What is needed = Where does the string "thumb" appear in the records? Copy each line that holds it.

Data for this task =
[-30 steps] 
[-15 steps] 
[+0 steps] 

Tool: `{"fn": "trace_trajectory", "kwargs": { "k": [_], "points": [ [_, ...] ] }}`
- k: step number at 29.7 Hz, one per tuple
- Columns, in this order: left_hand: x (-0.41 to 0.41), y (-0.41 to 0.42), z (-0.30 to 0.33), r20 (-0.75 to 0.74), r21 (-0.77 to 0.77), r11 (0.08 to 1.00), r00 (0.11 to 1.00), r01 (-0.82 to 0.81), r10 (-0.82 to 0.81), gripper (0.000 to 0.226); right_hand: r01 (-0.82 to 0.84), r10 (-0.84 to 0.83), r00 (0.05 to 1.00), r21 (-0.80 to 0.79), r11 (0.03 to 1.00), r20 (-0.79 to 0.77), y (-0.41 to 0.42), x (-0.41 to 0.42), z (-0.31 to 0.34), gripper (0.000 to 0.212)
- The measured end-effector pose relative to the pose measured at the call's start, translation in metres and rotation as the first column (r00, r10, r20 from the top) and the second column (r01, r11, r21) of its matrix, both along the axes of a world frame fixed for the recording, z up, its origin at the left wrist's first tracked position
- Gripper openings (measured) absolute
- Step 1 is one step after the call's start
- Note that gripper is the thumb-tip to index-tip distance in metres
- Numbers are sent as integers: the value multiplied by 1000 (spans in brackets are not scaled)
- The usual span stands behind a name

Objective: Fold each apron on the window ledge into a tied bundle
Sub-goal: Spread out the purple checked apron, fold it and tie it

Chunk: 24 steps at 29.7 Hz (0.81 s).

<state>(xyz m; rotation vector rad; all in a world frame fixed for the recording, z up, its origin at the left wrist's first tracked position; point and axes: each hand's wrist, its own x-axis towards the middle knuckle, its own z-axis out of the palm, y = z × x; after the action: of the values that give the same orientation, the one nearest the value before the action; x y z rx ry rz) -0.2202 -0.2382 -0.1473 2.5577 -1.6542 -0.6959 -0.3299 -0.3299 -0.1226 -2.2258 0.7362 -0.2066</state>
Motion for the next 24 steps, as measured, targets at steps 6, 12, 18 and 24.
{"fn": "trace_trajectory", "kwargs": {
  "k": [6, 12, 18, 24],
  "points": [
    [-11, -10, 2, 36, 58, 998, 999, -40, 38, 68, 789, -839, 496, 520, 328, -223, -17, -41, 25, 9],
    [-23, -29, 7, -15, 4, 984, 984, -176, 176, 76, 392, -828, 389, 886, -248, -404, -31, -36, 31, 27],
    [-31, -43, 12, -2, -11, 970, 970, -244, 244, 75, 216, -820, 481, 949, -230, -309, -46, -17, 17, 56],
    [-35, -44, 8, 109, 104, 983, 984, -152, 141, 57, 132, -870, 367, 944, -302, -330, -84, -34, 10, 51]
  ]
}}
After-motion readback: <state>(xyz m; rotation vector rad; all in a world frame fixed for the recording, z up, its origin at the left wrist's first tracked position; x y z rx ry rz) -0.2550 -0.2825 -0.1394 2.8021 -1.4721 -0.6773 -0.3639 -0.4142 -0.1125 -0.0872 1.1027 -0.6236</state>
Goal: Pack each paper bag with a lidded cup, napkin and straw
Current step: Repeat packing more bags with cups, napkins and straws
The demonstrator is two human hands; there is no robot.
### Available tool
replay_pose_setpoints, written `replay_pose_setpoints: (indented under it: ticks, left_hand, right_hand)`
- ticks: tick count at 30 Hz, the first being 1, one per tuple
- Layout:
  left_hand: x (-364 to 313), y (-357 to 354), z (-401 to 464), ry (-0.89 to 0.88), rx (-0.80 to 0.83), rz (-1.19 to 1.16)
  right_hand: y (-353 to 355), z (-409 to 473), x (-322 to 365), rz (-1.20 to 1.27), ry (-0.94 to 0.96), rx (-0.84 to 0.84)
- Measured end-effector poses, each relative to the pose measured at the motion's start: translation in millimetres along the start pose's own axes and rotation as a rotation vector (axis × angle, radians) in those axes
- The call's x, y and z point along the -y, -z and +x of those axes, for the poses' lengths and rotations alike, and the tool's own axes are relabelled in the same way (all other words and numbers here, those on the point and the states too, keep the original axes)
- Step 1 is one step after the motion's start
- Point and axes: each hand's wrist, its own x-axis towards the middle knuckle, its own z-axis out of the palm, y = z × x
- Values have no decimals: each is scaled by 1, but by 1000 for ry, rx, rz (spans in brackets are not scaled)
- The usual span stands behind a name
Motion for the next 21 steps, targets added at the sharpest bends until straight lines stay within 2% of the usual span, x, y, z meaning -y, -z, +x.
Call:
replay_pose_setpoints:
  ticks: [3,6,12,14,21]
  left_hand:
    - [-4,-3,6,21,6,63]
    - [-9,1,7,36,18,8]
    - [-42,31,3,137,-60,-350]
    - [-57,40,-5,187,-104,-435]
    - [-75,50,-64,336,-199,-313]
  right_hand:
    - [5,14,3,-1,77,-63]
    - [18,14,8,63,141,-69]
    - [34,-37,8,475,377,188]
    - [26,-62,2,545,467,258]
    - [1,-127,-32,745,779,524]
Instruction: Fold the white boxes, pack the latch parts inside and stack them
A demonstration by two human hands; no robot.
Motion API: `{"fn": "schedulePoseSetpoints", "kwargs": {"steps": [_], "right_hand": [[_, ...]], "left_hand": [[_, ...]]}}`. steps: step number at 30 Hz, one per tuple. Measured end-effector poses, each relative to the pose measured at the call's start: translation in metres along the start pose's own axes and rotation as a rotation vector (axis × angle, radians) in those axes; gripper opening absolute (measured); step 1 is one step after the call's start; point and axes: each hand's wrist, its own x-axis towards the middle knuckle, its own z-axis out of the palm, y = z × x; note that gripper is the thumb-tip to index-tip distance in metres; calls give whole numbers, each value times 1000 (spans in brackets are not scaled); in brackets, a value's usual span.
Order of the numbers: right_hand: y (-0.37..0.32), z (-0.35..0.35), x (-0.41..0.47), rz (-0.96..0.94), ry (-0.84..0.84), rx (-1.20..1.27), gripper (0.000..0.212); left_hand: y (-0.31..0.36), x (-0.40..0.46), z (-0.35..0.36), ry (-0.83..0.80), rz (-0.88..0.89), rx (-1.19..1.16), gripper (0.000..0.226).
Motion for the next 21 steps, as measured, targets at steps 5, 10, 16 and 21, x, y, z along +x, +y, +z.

Solution for this task =
- Note that gripper is the thumb-tip to index-tip distance in metres
Motion API: `{"fn": "schedulePoseSetpoints", "kwargs": {"steps": [_], "right_hand": [[_, ...]], "left_hand": [[_, ...]]}}`. steps: step number at 30 Hz, one per tuple. Measured end-effector poses, each relative to the pose measured at the call's start: translation in metres along the start pose's own axes and rotation as a rotation vector (axis × angle, radians) in those axes; gripper opening absolute (measured); step 1 is one step after the call's start; point and axes: each hand's wrist, its own x-axis towards the middle knuckle, its own z-axis out of the palm, y = z × x; note that gripper is the thumb-tip to index-tip distance in metres; calls give whole numbers, each value times 1000 (spans in brackets are not scaled); in brackets, a value's usual span.

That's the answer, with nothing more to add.